About this task >>
From the first line to the last, restate the data word for word.

____ Data

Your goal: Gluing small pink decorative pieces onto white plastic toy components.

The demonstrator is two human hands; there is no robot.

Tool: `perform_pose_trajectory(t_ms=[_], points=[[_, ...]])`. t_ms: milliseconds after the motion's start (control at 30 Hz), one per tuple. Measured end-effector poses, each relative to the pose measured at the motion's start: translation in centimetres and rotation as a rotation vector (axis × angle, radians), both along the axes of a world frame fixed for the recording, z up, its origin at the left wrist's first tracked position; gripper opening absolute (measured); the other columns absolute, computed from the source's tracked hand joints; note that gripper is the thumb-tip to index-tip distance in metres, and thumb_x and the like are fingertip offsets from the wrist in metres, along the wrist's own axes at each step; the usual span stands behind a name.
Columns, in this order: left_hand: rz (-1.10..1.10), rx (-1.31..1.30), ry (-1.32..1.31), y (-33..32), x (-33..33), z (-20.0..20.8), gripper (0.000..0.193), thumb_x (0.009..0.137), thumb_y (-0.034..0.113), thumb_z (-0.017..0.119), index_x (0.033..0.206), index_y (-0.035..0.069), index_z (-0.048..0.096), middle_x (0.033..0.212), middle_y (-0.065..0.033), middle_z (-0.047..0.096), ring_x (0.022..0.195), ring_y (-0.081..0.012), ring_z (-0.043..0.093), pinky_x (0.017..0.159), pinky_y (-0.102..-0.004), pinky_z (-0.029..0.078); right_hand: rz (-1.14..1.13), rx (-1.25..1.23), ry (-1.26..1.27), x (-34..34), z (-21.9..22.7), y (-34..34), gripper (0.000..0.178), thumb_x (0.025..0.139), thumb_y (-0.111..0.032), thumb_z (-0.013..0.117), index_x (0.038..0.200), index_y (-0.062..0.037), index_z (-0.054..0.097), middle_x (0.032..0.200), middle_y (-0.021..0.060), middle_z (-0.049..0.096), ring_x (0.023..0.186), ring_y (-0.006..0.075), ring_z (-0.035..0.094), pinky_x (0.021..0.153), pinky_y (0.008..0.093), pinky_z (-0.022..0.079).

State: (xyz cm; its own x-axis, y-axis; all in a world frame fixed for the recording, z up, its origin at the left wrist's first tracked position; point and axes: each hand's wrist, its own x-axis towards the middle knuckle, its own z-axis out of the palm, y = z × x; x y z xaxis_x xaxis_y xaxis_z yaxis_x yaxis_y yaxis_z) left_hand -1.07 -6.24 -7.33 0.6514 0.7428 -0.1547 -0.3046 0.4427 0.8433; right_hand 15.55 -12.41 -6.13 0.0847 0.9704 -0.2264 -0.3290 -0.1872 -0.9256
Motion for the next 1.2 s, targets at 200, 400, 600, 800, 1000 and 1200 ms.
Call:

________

Response below >>
Your goal: Gluing small pink decorative pieces onto white plastic toy components.

The demonstrator is two human hands; there is no robot.

Tool: `perform_pose_trajectory(t_ms=[_], points=[[_, ...]])`. t_ms: milliseconds after the motion's start (control at 30 Hz), one per tuple. Measured end-effector poses, each relative to the pose measured at the motion's start: translation in centimetres and rotation as a rotation vector (axis × angle, radians), both along the axes of a world frame fixed for the recording, z up, its origin at the left wrist's first tracked position; gripper opening absolute (measured); the other columns absolute, computed from the source's tracked hand joints; note that gripper is the thumb-tip to index-tip distance in metres, and thumb_x and the like are fingertip offsets from the wrist in metres, along the wrist's own axes at each step; the usual span stands behind a name.
Columns, in this order: left_hand: rz (-1.10..1.10), rx (-1.31..1.30), ry (-1.32..1.31), y (-33..32), x (-33..33), z (-20.0..20.8), gripper (0.000..0.193), thumb_x (0.009..0.137), thumb_y (-0.034..0.113), thumb_z (-0.017..0.119), index_x (0.033..0.206), index_y (-0.035..0.069), index_z (-0.048..0.096), middle_x (0.033..0.212), middle_y (-0.065..0.033), middle_z (-0.047..0.096), ring_x (0.022..0.195), ring_y (-0.081..0.012), ring_z (-0.043..0.093), pinky_x (0.017..0.159), pinky_y (-0.102..-0.004), pinky_z (-0.029..0.078); right_hand: rz (-1.14..1.13), rx (-1.25..1.23), ry (-1.26..1.27), x (-34..34), z (-21.9..22.7), y (-34..34), gripper (0.000..0.178), thumb_x (0.025..0.139), thumb_y (-0.111..0.032), thumb_z (-0.013..0.117), index_x (0.038..0.200), index_y (-0.062..0.037), index_z (-0.054..0.097), middle_x (0.032..0.200), middle_y (-0.021..0.060), middle_z (-0.049..0.096), ring_x (0.023..0.186), ring_y (-0.006..0.075), ring_z (-0.035..0.094), pinky_x (0.021..0.153), pinky_y (0.008..0.093), pinky_z (-0.022..0.079).

State: (xyz cm; its own x-axis, y-axis; all in a world frame fixed for the recording, z up, its origin at the left wrist's first tracked position; point and axes: each hand's wrist, its own x-axis towards the middle knuckle, its own z-axis out of the palm, y = z × x; x y z xaxis_x xaxis_y xaxis_z yaxis_x yaxis_y yaxis_z) left_hand -1.07 -6.24 -7.33 0.6514 0.7428 -0.1547 -0.3046 0.4427 0.8433; right_hand 15.55 -12.41 -6.13 0.0847 0.9704 -0.2264 -0.3290 -0.1872 -0.9256
Motion for the next 1.2 s, targets at 200, 400, 600, 800, 1000 and 1200 ms.
Call:

That is the complete answer to the exercise.